Marketing

Tim Hill and Robin Canniford

Ethnographies in marketing and consumer research studies once focused on the localised and esoteric worlds of ‘consumer oddballs’ (Arnould and Thompson 2007). From leather-clad Harley riders (Schouten and McAlexander 1995) to modern mountain men (Belk and Costa 1998), to ‘burners’ (Kozinets 2002) and ecstasy-dropping ravers (Goulding et al. 2009), consumer researchers have used single-site fieldwork to detail how shared interests and market resources enable consumers to carve our localised social orders.

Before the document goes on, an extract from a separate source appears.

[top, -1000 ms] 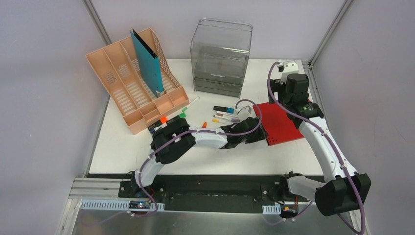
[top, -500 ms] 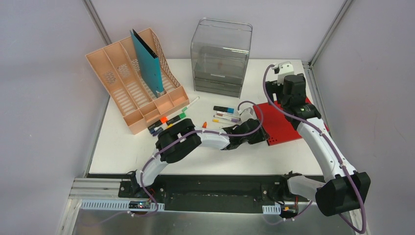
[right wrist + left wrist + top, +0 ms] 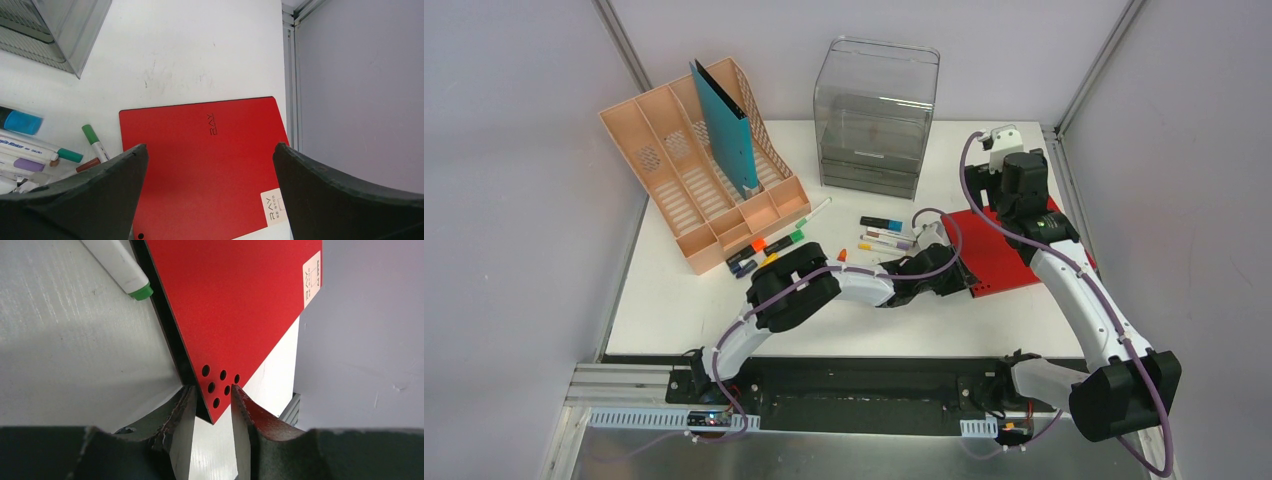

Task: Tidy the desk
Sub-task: Pick up the folder from the center of the board.

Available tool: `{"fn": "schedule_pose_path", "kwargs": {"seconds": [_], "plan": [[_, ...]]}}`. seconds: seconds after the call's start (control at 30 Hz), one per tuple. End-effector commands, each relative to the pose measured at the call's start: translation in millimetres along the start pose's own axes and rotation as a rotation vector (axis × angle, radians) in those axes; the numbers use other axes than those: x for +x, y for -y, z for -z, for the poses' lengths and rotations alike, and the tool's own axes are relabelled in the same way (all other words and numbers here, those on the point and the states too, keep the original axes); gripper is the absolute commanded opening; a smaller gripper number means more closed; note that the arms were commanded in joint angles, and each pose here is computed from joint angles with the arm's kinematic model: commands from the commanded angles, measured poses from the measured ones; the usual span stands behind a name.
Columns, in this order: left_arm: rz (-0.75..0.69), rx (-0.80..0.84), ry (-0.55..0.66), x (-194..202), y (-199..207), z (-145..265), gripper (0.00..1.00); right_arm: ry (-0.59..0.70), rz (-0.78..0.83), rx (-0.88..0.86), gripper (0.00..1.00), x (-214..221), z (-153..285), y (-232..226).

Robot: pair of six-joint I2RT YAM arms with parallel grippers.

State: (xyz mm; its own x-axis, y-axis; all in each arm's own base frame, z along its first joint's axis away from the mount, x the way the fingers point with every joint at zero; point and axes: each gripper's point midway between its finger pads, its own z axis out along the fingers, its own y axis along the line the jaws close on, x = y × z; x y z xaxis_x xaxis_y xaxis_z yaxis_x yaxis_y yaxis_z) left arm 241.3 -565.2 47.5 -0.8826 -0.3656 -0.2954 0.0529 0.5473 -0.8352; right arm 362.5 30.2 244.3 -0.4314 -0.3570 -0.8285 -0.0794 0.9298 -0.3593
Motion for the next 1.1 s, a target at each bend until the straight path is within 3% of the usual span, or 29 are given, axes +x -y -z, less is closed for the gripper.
{"fn": "schedule_pose_path", "kwargs": {"seconds": [0.0,0.37,0.77,1.07], "plan": [[0.036,0.084,0.018,-11,25,-1,0.33,0.043,-0.005,0.018,0.99,-11,0,3],[0.130,0.122,-0.003,-14,19,-7,0.25,0.043,-0.005,0.019,0.99,-11,0,3],[0.136,0.132,0.006,-19,16,-9,0.20,0.041,-0.010,0.006,0.99,-11,0,1],[0.158,0.122,0.006,-20,8,-15,0.21,0.040,-0.010,0.003,0.99,-11,0,0]]}}
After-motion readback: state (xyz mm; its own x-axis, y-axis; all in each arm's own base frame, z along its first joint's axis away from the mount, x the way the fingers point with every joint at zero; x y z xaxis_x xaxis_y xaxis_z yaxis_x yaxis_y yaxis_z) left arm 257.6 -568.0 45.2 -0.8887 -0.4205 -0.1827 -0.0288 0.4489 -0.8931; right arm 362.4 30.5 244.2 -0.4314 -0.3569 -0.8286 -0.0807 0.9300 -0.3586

Notwithstanding the contributions made in these contexts, questions have been raised over whether single-sited methodologies remain appropriate to investigate a rapidly changing ‘world system’ (Appardurai 1990; Marcus 1995; Burawoy et al. 2000). This world system was envisaged as increasingly complex, interconnected, global in character, and moulded by ‘the penetrating impersonal systems of political economy’ (Marcus and Fischer, 1986: 95). As single-sited methodologies could potentially miss how local sites are connected to such processes, multi-sited ethnography was seen as an attempt to adapt consumer research to these changing conditions (Bettany & Daly 2007). Accordingly, descriptions of geographically bounded consumer cultures have been augmented by multi-sited investigations that foreground seamless movements of people, ideas and objects, transnational flows, and the influence of globalized political and economic orthodoxies (Canniford 2005; Cayla and Eckhardt 2008; Kjeldgaard et al. 2006; Penaloza 1994; Wilk 1995, 2006).

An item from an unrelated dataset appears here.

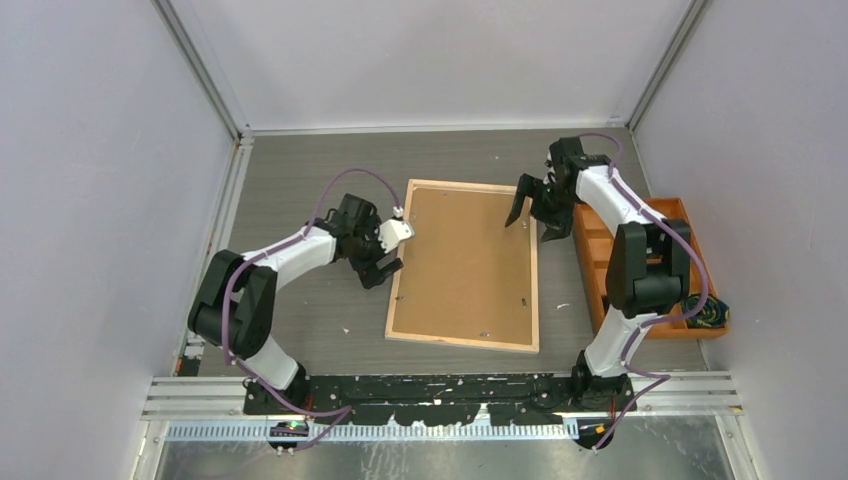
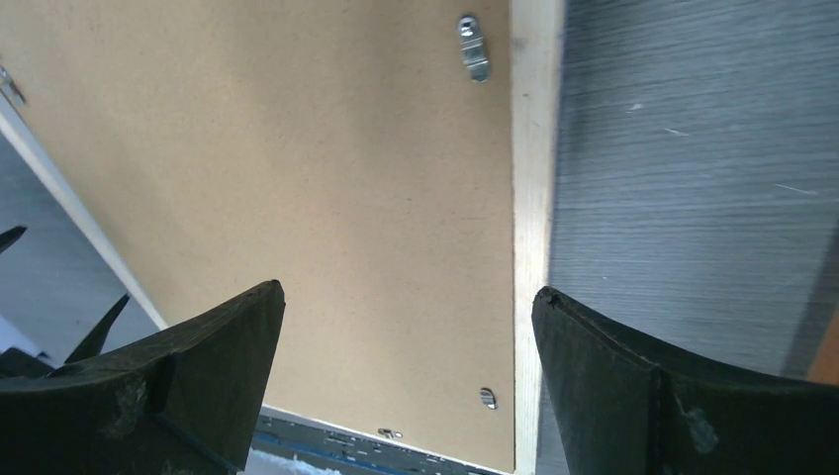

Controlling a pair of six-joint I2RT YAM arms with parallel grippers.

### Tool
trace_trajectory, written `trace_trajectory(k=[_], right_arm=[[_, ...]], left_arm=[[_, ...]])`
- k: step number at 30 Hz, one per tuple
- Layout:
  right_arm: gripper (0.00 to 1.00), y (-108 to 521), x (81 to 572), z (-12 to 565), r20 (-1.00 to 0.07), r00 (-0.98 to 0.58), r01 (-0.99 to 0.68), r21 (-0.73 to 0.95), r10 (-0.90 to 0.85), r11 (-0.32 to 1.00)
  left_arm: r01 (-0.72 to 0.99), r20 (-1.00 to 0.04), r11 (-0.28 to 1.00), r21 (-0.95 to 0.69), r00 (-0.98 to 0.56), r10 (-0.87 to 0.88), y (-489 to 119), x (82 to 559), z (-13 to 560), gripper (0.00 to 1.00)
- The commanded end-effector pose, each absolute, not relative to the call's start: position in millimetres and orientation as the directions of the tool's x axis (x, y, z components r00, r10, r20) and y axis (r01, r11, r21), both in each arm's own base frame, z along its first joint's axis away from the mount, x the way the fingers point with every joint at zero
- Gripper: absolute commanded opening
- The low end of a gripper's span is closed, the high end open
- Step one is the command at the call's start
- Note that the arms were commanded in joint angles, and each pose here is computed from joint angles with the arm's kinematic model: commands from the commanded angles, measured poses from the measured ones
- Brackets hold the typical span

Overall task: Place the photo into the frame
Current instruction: Install the photo frame at the center of the board.

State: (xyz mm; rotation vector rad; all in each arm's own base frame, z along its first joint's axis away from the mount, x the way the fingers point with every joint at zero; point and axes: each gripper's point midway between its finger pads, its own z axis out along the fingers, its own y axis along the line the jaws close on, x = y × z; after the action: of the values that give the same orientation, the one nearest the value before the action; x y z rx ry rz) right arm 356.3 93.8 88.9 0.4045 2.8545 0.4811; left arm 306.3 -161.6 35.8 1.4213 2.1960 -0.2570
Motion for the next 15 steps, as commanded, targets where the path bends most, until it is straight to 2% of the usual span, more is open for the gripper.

Nevertheless, as we enter the early decades of a new century, the interconnected world system these multi-sited ethnographies sought to reveal has been called into question. Ironically, the loudest denouncements of contemporary connectivity and flows come from the political elites and economic institutions that once championed the creation of financial, technical and supply infrastructures that fed the connectivity of consumer culture. For it appears the unintended consequences of a world marked by increasing complexity and interconnection are new forms of uncertainty (Humphreys and Thompson 2014). As the theme of the 12th International Ethnography Symposium identifies, new forms of uncertainty present a necessity to investigate and reflect on the different ways in which unease, distrust and anxiety manifest in consumers’ lives and how the varied practices of marketing exasperate, reproduce and manage this uncertainty (Giesler and Veresiu 2014). Topics papers might look to address - by no means exhaustive - are as follows:

  • How do novel technological or discursive consumption resources emerge and operate in order to render one’s uncertain world controllable? (Bode and Brogard Krisensen 2016; Fitchett and Lim 2008)
  • What is the relationship between groups categorised as ‘vulnerable consumers’ (Kerrigan et al. 2007; Hamilton et al. 2014; Piacentini and Hamilton 2013; Saatcioglu and Ozanne 2013) and transformations in the ‘world system’?
  • What role does the ‘access economy’ (Eckhardt and Bardhi 2016) and increased indebtedness (Penaloza and Barnhart 2011) play in the creation and reproduction of uncertainties?
  • What are the affective and emotional bodily states produced through increasing uncertainty and the different ways in which brands work to provide individualised solutions to these structural problems? (Holt 2012; Giesler and Veresiu 2014 ; Thompson and Schor 2014)
  • How are marketing techniques - whether these are practices of segmentation and categorisation, or cultural branding (Holt, 2004; Smith and Speed 2011) - implicated in an increasingly populist and unpredictable political arena?
  • How are consumer social movements advancing images of a better and new futures (Kozinets and Handelman 2004), whether to achieve environmental sustainability (Chatzidakis et al. 2012; McDonagh 1998) or to secure worthwhile, secure and valuable employment?
  • To what extent is marketing and branding benefitting from a global politics that no longer looks to provide utopian images of our collective future? (Bajde 2013)
  • What is the relationship between changing political economic structures, mental health issues (Hill 2002; Lindridge et al. 2015), and substance and drug abuse (Hackley et al. 2012; Griffin et al. 2009)?
  • To what extent are commercial ethnographies (Arnould and Cayla 2015; Thompson 2011) become more attractive as uncertainties over the application and value of ‘big data’ grow?

Please submit a 500 word abstract or proposal by Tuesday 28th February 2017.